## Work instructions
Repeat only the lines below that run from the line with "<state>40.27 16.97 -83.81" to the line with "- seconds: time", ends included; skip every picture.
----
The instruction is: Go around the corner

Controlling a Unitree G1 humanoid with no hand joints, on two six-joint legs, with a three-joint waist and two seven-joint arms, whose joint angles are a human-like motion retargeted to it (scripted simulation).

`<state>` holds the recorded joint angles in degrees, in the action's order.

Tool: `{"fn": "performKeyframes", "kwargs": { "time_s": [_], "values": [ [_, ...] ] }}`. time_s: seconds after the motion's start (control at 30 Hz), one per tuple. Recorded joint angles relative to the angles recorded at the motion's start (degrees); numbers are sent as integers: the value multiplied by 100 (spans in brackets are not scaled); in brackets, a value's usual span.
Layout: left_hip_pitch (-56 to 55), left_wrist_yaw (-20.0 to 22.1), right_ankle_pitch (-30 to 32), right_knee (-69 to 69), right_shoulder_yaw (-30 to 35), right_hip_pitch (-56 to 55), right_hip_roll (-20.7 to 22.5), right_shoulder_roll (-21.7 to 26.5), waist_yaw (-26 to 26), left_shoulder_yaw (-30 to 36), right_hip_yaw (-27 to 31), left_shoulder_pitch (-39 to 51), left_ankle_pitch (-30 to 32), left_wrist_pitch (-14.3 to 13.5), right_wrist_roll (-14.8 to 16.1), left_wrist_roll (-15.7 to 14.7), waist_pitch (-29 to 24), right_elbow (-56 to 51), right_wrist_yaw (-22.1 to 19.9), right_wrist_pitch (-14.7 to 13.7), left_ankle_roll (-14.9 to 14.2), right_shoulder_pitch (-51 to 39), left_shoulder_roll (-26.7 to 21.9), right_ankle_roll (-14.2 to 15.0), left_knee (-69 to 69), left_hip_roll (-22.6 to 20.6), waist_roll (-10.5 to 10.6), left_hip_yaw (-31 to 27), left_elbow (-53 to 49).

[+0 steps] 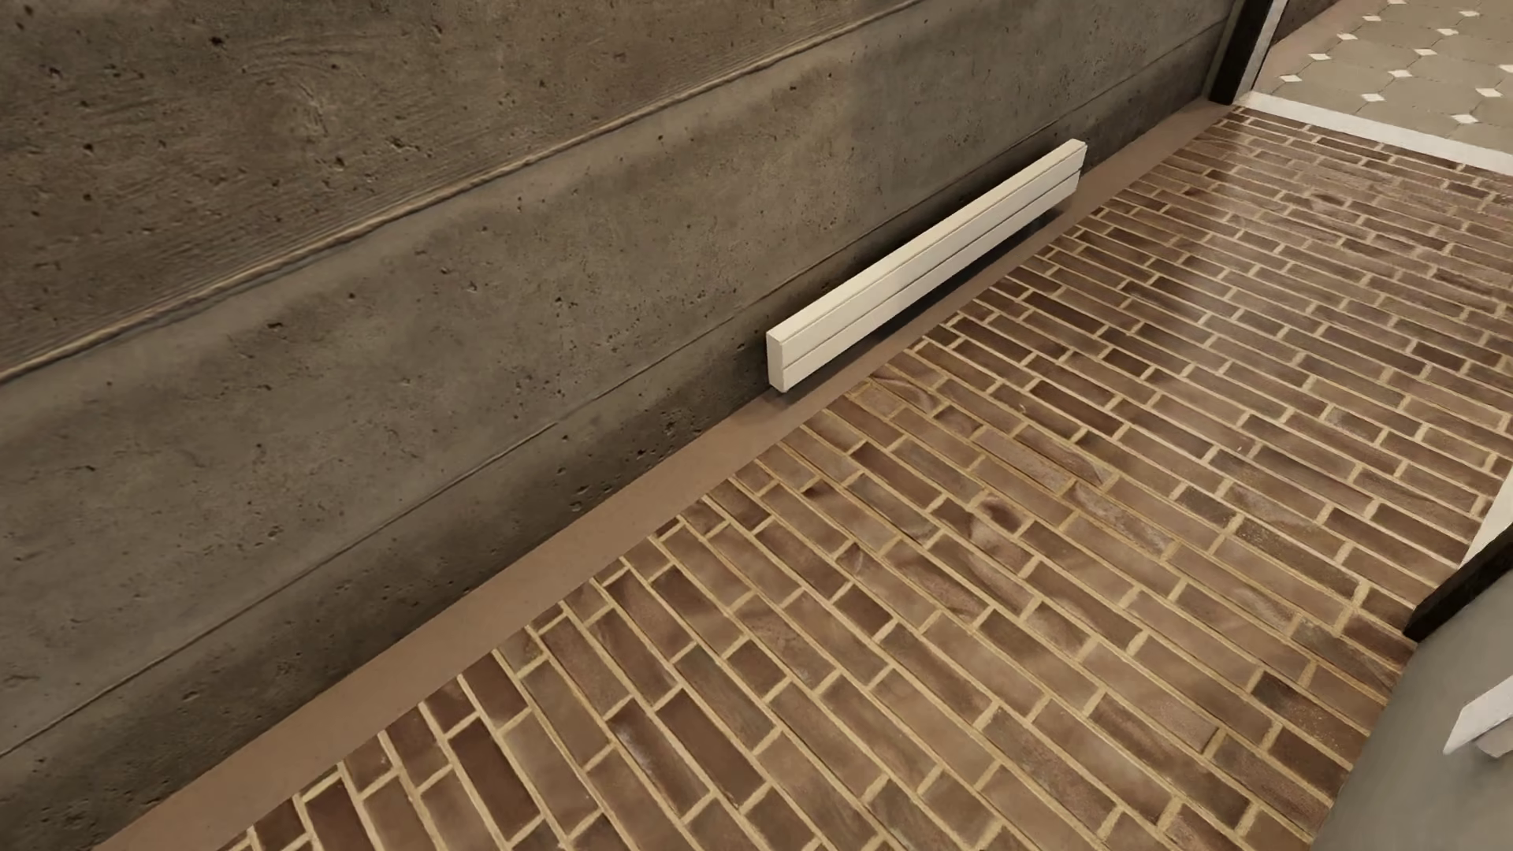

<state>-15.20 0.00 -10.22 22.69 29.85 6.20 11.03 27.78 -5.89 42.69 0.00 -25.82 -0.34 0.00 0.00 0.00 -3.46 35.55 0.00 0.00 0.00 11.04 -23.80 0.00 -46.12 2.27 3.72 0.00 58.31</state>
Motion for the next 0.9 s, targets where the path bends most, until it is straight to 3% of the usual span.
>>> {"fn": "performKeyframes", "kwargs": {
  "time_s": [0.13,0.23,0.3,0.4,0.47,0.53,0.6,0.67,0.7,0.77,0.8,0.87,0.9],
  "values": [
    [-242,0,-60,-100,497,679,-174,-137,26,-525,0,223,1114,0,0,0,-187,344,0,0,0,-201,-220,0,1690,-325,4,0,-173],
    [-357,0,-26,-93,1614,1178,-168,-126,-84,-1362,0,333,1112,0,0,0,-170,1053,0,0,0,213,-312,0,1686,-494,155,0,-467],
    [-319,0,369,-86,2715,1476,-371,-291,-285,-1618,0,324,1200,0,0,0,-86,1788,0,0,0,583,-415,0,1325,-513,-78,0,-540],
    [301,0,1869,1435,3620,587,-602,-268,-394,-1349,0,388,234,0,0,0,-3,2034,0,0,0,1114,-462,0,1145,-387,-439,0,-313],
    [514,0,2601,3571,3202,-1111,-527,-142,-108,-1132,0,486,-209,0,0,0,190,1883,0,0,0,1051,-367,0,1252,-255,-536,0,-289],
    [1031,0,1803,4737,2262,-2278,-351,-73,376,-1010,0,606,-394,0,0,0,228,1608,0,0,0,985,-220,0,1522,-120,-346,0,-382],
    [1774,0,2095,4024,1190,-2856,-173,-109,691,-1222,0,651,-509,0,0,0,150,1157,0,0,0,1055,-120,0,1830,-103,-147,0,-581],
    [2313,0,2723,2100,686,-2929,-44,-274,1030,-1550,0,709,-619,0,0,0,-11,820,0,0,0,1018,-139,0,1926,-139,-69,0,-766],
    [2621,0,2699,1130,628,-2794,-39,-341,1129,-1641,0,748,-667,0,0,0,-107,711,0,0,0,1021,-175,0,1956,-187,-73,0,-813],
    [3098,0,1294,78,711,-2649,-242,-368,1219,-1790,0,760,-751,0,0,0,-175,595,0,0,0,1087,-234,0,1993,-384,-115,0,-915],
    [3275,0,1128,103,837,-2779,-287,-359,1191,-1865,0,714,-784,0,0,0,-161,681,0,0,0,1100,-238,0,1975,-427,-88,0,-976],
    [3498,0,2575,356,1269,-3027,-174,-354,1250,-2060,0,437,-620,0,0,0,-36,1160,0,0,0,1073,-187,0,1817,-230,106,0,-1049],
    [3483,0,2883,569,1551,-3108,-84,-331,1259,-2063,0,224,-264,0,0,0,98,1447,0,0,0,1104,-132,0,1608,-34,263,0,-1024]
  ]
}}
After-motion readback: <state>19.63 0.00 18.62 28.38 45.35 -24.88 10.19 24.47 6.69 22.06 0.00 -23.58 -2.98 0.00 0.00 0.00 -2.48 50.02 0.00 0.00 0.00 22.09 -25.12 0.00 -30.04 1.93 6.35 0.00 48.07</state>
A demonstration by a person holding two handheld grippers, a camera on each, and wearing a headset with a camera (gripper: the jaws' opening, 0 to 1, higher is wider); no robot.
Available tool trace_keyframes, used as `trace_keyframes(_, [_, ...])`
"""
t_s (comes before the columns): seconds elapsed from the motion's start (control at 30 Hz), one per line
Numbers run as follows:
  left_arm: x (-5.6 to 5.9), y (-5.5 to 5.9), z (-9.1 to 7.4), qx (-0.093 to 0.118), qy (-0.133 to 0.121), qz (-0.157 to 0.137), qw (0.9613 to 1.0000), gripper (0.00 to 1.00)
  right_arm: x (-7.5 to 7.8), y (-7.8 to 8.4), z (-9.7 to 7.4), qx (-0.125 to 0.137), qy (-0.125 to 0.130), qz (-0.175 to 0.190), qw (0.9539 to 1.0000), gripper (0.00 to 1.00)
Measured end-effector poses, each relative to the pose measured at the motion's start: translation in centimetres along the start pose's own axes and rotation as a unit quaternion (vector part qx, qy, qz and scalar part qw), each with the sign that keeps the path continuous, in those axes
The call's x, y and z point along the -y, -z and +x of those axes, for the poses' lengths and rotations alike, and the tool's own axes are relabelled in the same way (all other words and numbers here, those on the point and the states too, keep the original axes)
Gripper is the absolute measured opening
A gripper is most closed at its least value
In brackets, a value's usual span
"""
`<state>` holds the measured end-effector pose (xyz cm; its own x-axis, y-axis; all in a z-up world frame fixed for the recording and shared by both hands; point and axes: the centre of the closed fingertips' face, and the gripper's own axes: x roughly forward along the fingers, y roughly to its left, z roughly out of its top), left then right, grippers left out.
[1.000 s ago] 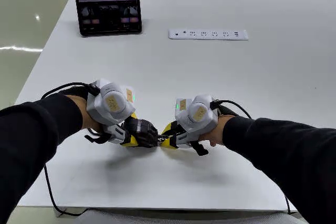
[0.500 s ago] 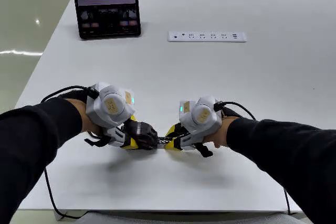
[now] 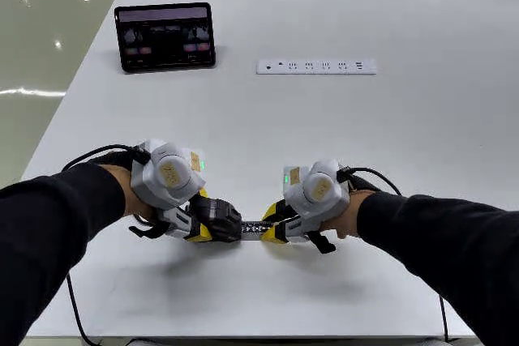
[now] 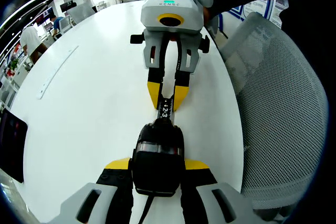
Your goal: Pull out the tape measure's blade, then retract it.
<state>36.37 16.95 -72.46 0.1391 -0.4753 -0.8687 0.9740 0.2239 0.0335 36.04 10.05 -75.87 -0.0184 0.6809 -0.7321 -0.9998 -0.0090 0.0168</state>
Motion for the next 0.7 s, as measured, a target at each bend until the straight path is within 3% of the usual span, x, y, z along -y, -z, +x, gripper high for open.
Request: trace_keyframes(0.7, [0.1, -0.1, 0.0, 0.015, -0.001, -0.006, 0.9999, 0.31, 0.0, 2.3, -1.9, -0.005, 0.011, 0.006, 0.9999, 0.10])
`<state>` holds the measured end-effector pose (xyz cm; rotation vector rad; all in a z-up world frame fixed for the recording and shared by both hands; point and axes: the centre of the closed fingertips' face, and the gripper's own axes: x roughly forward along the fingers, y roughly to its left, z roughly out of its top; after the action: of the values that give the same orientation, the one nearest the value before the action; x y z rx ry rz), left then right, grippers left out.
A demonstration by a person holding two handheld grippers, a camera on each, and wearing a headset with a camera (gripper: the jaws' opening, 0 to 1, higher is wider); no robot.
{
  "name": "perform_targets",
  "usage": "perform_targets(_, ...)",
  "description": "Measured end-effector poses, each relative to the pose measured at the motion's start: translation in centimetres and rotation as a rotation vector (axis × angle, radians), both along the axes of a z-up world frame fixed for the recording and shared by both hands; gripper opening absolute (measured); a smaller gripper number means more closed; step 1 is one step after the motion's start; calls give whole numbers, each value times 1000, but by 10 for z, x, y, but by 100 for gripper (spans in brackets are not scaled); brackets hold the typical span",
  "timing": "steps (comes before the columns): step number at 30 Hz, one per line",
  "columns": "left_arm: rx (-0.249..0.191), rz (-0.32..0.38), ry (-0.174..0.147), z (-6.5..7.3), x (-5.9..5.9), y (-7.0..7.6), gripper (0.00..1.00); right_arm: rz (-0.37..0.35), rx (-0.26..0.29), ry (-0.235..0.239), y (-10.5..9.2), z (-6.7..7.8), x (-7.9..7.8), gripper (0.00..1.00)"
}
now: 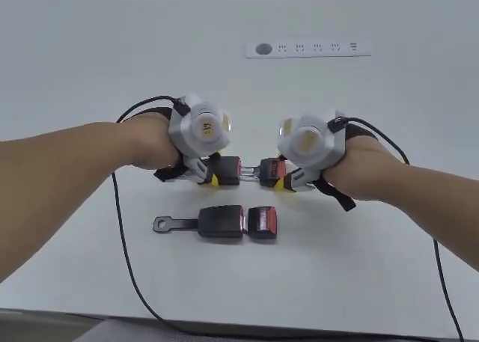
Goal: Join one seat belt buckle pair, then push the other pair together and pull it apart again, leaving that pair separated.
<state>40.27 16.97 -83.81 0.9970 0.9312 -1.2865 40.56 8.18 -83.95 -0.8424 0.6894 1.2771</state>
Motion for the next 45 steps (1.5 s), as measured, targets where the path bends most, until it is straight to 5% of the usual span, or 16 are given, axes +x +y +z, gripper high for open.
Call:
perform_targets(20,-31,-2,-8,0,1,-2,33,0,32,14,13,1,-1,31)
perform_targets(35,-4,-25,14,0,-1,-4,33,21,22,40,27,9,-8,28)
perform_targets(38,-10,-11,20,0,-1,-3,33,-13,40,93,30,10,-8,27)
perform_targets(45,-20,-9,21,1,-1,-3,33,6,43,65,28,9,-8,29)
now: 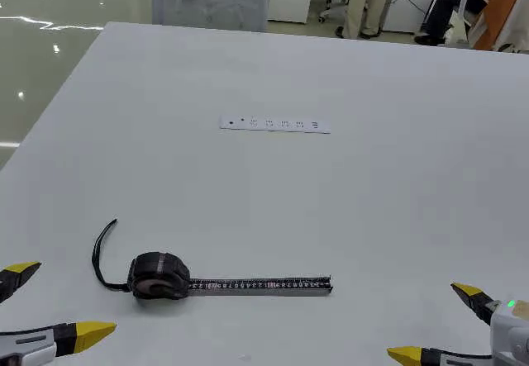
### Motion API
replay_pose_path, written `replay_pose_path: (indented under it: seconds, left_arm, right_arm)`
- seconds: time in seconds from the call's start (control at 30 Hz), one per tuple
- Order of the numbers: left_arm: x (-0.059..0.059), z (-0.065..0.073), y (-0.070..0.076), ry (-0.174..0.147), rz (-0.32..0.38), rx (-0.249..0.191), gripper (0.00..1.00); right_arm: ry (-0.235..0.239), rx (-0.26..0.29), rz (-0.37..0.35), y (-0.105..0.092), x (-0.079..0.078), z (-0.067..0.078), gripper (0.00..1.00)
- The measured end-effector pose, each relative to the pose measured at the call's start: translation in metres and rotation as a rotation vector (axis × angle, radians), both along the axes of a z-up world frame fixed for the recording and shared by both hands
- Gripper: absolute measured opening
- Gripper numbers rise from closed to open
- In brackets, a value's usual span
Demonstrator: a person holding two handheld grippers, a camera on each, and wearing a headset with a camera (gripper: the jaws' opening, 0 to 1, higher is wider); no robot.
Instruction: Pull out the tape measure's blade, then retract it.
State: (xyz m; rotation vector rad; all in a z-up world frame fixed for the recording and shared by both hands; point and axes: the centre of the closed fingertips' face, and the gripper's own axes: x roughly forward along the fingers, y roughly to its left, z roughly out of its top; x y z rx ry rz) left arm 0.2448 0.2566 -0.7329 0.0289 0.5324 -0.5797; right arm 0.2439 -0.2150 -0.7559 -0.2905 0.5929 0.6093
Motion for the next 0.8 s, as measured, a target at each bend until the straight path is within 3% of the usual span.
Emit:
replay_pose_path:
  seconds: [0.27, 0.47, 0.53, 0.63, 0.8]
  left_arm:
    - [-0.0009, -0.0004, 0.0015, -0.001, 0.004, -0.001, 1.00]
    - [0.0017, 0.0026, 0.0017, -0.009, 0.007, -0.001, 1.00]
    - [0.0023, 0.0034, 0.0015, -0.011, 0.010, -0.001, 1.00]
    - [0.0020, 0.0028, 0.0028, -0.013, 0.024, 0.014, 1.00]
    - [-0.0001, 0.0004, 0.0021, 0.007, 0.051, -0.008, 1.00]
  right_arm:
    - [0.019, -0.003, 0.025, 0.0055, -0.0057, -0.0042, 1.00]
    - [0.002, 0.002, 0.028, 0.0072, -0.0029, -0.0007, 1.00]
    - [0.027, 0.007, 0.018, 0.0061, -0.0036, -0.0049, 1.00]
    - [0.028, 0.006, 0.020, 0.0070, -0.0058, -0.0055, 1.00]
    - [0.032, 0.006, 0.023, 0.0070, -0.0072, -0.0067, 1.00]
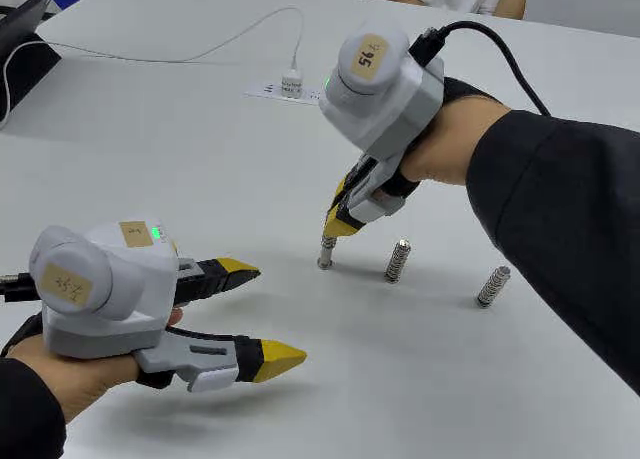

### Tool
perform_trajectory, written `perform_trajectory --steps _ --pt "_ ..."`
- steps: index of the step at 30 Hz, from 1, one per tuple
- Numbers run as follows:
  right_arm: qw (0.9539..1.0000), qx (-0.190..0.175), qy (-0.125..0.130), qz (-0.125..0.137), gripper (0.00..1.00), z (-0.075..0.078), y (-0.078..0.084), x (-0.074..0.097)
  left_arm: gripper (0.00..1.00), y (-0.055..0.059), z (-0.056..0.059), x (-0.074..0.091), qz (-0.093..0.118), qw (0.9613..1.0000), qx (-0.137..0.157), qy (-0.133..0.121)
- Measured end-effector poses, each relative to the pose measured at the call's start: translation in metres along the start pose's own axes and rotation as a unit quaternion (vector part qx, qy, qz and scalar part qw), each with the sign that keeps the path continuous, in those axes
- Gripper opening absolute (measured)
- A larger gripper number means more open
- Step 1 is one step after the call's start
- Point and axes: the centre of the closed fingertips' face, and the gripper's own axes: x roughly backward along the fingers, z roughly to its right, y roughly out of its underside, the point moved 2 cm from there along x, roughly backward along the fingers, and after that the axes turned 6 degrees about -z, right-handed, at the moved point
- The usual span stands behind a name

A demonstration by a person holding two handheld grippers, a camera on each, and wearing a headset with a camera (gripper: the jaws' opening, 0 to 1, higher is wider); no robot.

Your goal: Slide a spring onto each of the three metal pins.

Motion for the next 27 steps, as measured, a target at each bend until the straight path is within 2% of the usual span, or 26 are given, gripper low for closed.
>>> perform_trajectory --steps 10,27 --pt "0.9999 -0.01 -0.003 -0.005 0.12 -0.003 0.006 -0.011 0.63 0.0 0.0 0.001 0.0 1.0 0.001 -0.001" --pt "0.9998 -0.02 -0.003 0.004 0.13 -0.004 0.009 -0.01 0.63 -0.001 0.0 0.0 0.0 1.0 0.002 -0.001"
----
## Output below
<state>40.27 16.97 -83.81 0.9970 0.9312 -1.2865 40.56 8.18 -83.95 -0.8424 0.6894 1.2771</state>
Motion for the next 45 steps (1.5 s), as measured, targets where the path bends most, until it is straight to 5% of the usual span, or 16 are given, axes +x +y +z, gripper high for open.
Call:
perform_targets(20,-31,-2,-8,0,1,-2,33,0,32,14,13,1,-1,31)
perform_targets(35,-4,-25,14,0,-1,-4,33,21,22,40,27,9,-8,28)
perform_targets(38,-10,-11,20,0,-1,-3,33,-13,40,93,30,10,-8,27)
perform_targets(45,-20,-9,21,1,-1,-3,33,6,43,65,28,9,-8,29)
now: 
### Motion API
replay_pose_path, written `replay_pose_path: (indented under it: seconds, left_arm, right_arm)`
- seconds: time in seconds from the call's start (control at 30 Hz), one per tuple

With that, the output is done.